• _ABOUT THIS EXERCISE_:
Where a line in the records below contains the string "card", tally it; give only the final number.

DATA RECORDS START

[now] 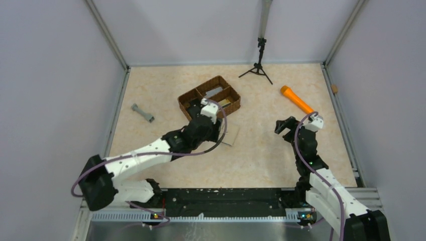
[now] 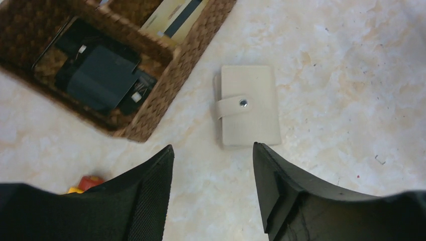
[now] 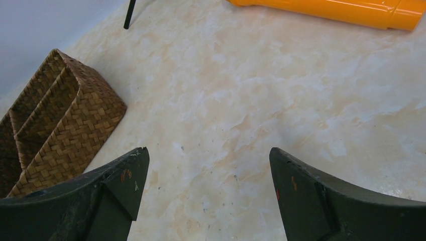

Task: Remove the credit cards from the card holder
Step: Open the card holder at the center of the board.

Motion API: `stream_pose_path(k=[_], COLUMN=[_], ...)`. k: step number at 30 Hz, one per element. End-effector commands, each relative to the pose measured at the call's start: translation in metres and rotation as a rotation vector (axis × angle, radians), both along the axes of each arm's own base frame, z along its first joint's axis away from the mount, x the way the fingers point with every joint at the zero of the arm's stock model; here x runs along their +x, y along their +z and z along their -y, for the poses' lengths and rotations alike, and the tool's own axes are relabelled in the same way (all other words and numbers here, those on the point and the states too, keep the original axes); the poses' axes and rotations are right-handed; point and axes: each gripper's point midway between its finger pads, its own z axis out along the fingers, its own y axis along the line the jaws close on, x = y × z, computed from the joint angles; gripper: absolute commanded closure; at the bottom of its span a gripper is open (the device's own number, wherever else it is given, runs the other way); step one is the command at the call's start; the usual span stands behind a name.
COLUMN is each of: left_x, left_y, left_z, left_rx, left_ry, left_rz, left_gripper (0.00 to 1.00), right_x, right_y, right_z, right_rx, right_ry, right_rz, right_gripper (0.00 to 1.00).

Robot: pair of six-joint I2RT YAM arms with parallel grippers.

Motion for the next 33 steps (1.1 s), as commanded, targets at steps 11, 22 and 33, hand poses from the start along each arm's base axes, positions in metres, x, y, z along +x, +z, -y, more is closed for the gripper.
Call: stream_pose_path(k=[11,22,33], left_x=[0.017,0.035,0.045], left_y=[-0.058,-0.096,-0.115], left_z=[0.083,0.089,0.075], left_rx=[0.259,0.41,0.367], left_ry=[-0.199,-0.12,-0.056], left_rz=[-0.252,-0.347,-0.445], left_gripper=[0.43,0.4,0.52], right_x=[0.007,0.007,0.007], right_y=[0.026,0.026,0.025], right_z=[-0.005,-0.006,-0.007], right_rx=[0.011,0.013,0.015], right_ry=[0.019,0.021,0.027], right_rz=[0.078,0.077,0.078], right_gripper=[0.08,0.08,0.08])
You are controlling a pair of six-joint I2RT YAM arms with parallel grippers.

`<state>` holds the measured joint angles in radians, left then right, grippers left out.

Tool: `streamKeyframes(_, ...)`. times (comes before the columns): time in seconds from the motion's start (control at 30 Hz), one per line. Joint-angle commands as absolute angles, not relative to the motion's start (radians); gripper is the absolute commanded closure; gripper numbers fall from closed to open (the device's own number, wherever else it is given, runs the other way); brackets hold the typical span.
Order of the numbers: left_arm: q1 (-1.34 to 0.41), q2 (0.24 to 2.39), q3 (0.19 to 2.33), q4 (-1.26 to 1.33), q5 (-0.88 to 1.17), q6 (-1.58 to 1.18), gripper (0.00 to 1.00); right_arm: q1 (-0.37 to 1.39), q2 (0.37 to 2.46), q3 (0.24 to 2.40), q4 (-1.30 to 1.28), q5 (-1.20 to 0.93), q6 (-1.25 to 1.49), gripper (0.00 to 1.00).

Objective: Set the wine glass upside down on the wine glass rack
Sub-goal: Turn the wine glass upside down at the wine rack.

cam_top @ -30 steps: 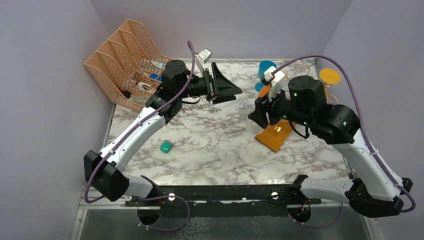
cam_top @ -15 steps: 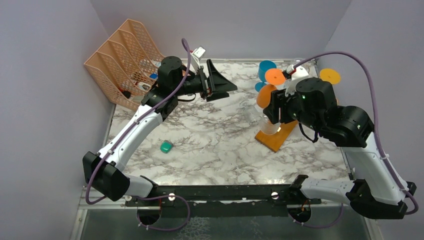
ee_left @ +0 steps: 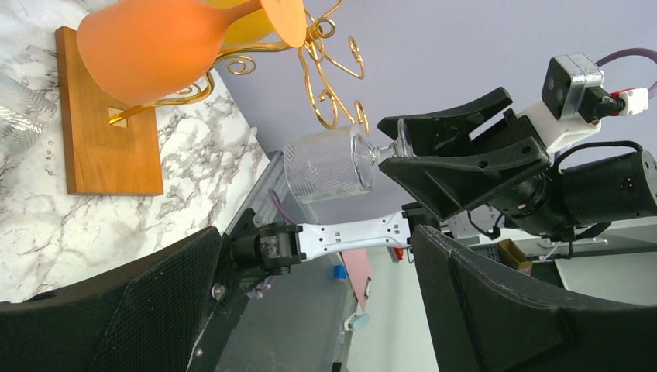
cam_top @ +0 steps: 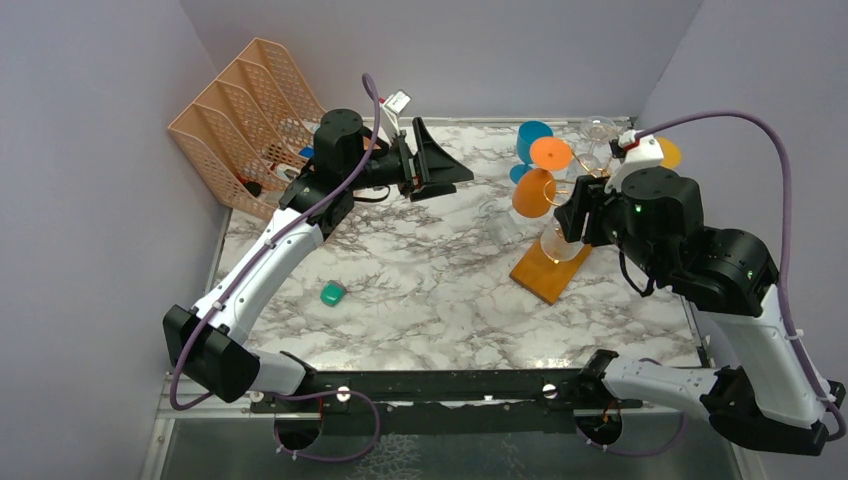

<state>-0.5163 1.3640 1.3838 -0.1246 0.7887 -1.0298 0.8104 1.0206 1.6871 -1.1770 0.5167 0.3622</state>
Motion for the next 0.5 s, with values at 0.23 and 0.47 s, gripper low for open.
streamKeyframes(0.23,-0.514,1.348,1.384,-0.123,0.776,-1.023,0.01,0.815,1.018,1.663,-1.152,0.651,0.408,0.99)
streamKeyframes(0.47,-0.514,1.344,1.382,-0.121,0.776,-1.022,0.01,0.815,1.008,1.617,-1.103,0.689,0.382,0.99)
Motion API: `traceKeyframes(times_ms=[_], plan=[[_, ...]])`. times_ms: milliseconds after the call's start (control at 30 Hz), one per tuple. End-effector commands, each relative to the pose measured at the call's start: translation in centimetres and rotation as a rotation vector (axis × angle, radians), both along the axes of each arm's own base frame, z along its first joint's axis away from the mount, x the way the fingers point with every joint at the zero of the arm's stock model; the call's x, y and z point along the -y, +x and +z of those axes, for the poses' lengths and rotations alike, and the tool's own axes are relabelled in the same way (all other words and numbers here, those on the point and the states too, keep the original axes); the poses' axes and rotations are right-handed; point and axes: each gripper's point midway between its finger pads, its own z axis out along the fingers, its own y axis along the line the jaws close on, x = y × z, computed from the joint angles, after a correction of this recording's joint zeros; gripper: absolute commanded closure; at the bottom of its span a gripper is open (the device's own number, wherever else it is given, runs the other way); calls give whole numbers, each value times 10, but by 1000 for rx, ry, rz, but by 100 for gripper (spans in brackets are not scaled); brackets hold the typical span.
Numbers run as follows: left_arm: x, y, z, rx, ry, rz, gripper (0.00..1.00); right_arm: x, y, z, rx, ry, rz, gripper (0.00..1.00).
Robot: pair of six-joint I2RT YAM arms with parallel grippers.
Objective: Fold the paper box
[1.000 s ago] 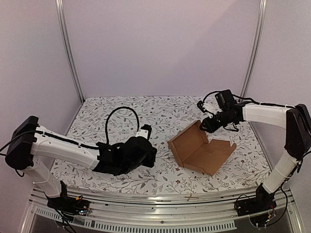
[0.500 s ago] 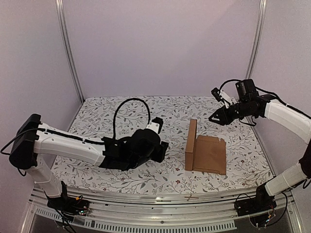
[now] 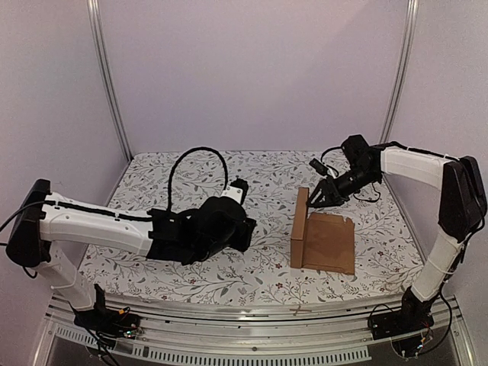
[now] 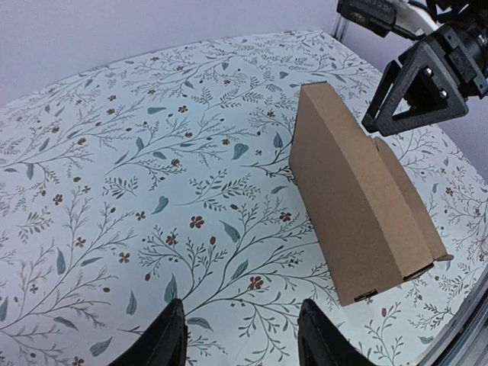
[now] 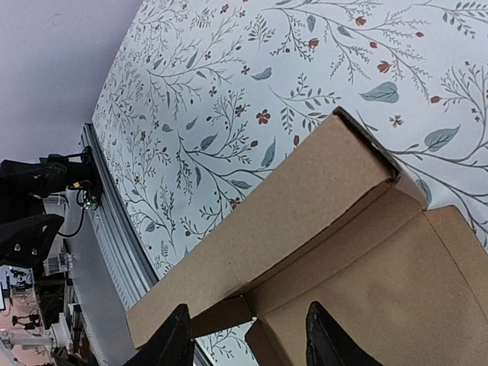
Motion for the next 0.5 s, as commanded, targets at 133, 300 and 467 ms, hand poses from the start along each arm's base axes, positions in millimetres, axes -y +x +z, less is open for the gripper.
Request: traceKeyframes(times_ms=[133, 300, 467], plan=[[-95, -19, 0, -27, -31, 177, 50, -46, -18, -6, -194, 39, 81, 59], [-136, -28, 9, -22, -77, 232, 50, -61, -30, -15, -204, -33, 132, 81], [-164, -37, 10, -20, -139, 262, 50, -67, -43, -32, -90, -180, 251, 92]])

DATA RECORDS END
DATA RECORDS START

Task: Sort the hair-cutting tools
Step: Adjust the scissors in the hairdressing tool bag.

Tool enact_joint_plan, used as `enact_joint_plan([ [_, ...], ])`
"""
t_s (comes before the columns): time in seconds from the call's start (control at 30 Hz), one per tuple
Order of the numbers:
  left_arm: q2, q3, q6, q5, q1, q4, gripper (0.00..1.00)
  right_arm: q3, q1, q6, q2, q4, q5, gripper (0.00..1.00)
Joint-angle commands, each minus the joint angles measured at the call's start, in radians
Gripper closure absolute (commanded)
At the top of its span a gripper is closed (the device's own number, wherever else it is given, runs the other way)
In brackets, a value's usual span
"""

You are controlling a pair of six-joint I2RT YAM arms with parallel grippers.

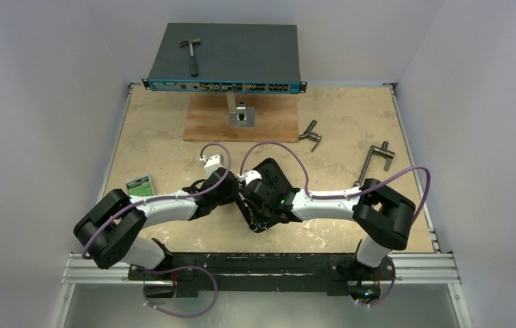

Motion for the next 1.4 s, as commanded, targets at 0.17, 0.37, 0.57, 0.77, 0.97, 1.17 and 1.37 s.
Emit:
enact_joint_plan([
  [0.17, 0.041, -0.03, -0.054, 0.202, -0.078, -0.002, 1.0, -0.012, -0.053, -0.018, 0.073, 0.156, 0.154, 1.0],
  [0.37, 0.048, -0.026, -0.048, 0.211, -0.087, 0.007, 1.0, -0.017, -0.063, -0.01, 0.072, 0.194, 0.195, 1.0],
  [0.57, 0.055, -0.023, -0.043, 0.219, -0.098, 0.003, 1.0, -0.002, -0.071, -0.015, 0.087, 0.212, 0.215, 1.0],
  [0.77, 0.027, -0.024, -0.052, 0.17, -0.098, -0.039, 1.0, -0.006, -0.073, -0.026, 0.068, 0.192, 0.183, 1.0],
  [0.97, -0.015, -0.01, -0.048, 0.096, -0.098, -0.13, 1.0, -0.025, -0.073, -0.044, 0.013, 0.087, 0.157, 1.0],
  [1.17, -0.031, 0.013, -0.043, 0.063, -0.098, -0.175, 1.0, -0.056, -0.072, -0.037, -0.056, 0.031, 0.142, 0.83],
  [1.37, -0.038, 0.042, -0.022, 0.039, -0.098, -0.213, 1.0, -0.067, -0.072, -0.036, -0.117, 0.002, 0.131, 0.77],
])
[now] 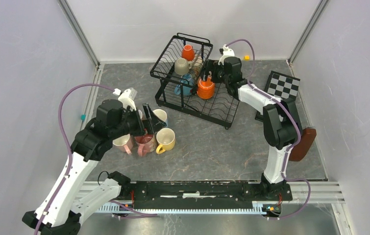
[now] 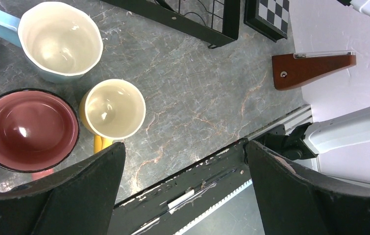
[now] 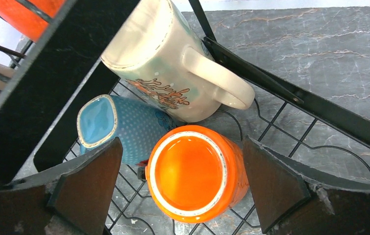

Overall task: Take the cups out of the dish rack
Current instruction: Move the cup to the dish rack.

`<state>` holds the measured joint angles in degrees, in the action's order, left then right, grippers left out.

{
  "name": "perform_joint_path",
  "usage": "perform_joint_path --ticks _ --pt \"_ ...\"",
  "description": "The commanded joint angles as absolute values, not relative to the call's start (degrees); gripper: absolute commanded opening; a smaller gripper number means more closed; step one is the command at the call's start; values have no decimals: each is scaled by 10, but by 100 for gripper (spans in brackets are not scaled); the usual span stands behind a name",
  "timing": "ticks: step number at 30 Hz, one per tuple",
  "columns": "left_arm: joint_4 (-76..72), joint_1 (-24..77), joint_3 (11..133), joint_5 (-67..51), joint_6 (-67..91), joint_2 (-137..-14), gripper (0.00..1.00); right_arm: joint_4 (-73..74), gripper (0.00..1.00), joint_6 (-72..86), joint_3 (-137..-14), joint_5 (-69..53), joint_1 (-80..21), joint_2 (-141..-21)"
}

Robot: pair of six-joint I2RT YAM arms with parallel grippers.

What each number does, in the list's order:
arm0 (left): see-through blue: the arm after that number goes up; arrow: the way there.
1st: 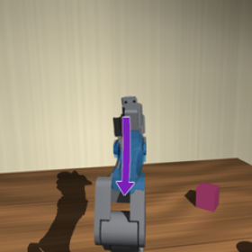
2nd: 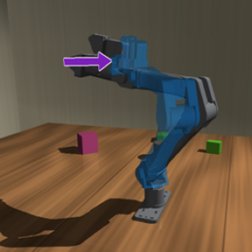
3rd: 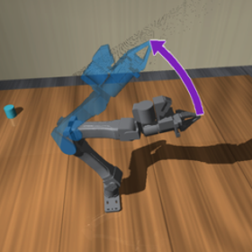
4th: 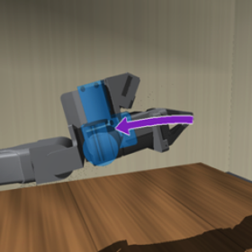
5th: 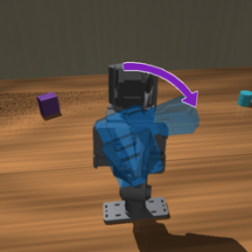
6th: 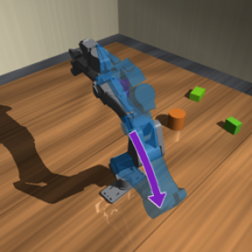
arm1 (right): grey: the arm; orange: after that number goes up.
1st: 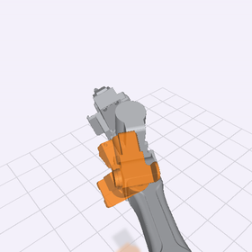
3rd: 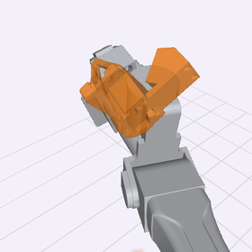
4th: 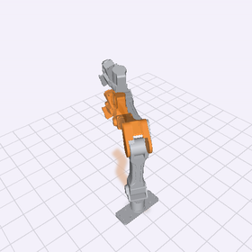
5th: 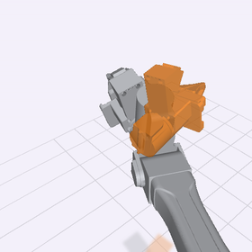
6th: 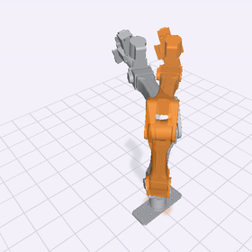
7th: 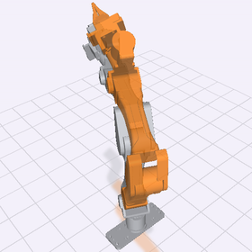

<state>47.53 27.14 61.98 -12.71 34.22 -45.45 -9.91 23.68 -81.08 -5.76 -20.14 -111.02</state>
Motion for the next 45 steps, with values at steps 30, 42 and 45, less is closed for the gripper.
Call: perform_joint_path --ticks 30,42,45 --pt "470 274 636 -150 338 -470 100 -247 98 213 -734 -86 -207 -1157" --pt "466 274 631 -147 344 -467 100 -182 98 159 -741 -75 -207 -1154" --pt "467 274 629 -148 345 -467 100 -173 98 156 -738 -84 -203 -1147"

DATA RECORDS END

• _ANSWER AREA_:
2